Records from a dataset
-----

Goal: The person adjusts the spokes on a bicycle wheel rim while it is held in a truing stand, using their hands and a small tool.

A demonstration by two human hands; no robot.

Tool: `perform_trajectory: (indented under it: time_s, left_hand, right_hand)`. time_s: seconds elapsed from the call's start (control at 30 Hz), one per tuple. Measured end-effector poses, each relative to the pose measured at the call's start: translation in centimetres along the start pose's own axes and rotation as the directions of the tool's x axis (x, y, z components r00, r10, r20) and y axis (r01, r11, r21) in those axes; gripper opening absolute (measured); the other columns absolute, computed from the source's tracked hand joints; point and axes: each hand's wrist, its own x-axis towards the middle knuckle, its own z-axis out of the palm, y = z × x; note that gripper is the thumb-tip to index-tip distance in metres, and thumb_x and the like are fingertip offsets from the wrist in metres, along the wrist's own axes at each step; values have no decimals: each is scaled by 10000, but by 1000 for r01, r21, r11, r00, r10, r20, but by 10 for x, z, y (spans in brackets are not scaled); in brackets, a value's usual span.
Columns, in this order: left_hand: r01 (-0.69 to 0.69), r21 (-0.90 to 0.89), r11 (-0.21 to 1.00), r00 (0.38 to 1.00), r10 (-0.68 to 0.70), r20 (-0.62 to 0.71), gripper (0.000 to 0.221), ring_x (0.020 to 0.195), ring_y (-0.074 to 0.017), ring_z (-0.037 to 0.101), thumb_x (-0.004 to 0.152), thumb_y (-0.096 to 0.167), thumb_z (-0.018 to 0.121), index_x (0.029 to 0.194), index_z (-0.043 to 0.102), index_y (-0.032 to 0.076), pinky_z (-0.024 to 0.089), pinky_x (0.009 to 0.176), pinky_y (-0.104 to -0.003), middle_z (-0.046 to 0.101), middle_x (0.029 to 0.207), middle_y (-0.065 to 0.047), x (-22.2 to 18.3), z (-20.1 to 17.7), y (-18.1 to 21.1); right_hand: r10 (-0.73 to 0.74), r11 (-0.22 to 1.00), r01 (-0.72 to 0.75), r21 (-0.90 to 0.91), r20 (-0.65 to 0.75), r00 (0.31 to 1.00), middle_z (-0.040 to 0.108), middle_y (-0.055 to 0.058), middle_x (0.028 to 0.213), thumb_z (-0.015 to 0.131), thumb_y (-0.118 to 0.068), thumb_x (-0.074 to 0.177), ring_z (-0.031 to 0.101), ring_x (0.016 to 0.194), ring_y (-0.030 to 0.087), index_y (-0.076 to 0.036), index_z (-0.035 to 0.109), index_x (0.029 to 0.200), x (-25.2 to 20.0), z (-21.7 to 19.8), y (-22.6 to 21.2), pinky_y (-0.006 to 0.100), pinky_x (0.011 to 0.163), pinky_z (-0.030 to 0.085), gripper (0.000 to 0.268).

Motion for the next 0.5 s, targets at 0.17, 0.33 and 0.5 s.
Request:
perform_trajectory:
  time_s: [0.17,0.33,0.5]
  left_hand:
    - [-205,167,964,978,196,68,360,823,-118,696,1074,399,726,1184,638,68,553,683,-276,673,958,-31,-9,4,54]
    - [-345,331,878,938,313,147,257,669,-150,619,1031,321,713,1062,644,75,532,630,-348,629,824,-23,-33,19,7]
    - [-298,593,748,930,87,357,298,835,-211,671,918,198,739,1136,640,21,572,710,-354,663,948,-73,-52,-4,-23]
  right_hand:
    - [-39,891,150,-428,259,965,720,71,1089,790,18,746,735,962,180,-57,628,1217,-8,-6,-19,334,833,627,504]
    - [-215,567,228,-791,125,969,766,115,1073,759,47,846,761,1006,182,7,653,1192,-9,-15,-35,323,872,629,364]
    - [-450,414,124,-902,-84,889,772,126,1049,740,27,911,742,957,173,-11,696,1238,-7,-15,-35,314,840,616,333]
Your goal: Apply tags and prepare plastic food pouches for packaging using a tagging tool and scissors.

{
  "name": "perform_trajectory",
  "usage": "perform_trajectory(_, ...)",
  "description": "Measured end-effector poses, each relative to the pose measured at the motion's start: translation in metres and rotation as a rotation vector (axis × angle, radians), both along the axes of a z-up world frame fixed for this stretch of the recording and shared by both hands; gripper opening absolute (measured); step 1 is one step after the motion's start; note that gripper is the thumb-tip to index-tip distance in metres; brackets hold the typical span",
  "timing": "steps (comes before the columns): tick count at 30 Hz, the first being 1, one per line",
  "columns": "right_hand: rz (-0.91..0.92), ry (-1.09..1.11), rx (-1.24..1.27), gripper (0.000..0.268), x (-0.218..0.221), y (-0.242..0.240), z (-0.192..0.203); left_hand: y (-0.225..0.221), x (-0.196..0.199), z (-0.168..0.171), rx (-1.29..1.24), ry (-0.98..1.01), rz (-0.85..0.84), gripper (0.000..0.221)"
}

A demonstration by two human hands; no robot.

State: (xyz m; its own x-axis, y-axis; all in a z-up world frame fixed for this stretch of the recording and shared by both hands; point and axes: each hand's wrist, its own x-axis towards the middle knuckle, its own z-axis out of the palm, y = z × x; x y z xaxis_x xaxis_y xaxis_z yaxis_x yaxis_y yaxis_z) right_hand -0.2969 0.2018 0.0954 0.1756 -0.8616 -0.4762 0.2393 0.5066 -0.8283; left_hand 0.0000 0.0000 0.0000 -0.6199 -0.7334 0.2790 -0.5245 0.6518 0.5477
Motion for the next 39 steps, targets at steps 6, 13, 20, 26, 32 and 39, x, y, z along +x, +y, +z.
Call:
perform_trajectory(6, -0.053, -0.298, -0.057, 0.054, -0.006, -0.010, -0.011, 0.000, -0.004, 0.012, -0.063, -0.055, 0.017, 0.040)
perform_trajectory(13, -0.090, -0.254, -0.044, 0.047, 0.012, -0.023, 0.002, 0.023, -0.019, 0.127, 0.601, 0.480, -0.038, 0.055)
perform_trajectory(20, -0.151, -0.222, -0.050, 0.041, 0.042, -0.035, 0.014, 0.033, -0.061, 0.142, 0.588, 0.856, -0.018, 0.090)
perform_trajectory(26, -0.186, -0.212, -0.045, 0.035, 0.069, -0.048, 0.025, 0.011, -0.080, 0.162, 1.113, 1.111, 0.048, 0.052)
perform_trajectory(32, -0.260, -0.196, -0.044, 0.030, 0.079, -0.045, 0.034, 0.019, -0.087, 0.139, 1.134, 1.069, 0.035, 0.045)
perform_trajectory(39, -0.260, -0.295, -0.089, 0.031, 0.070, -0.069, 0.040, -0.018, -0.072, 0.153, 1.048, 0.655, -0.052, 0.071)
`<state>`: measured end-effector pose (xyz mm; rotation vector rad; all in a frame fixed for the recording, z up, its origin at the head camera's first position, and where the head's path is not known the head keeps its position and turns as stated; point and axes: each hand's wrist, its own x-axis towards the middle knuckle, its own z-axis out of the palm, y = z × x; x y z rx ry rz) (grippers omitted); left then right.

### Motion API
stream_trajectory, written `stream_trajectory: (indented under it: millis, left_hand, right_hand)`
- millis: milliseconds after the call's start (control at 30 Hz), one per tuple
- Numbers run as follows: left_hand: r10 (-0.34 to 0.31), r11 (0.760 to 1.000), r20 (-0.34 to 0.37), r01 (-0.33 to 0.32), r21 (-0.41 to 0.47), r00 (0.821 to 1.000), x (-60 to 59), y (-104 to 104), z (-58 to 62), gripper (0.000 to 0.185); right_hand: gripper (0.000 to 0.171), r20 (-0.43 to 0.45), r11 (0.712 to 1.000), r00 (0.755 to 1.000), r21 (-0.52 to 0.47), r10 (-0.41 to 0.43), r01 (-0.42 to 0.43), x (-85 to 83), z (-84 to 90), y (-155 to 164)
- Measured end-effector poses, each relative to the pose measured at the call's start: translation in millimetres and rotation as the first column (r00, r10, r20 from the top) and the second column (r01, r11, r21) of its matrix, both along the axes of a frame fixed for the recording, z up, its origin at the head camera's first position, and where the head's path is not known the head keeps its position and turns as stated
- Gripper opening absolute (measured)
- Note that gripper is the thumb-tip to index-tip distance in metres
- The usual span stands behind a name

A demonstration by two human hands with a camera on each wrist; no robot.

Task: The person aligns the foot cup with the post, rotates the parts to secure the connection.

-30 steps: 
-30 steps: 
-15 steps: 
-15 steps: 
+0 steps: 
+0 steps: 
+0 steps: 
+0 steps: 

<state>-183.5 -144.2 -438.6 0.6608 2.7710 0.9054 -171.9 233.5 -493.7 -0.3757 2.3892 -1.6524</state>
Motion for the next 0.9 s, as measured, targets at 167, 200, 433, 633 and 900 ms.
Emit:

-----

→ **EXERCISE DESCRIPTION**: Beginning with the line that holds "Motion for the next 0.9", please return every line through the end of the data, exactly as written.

→ **YOUR RESPONSE**:
Motion for the next 0.9 s, as measured, targets at 167, 200, 433, 633 and 900 ms.
Emit:

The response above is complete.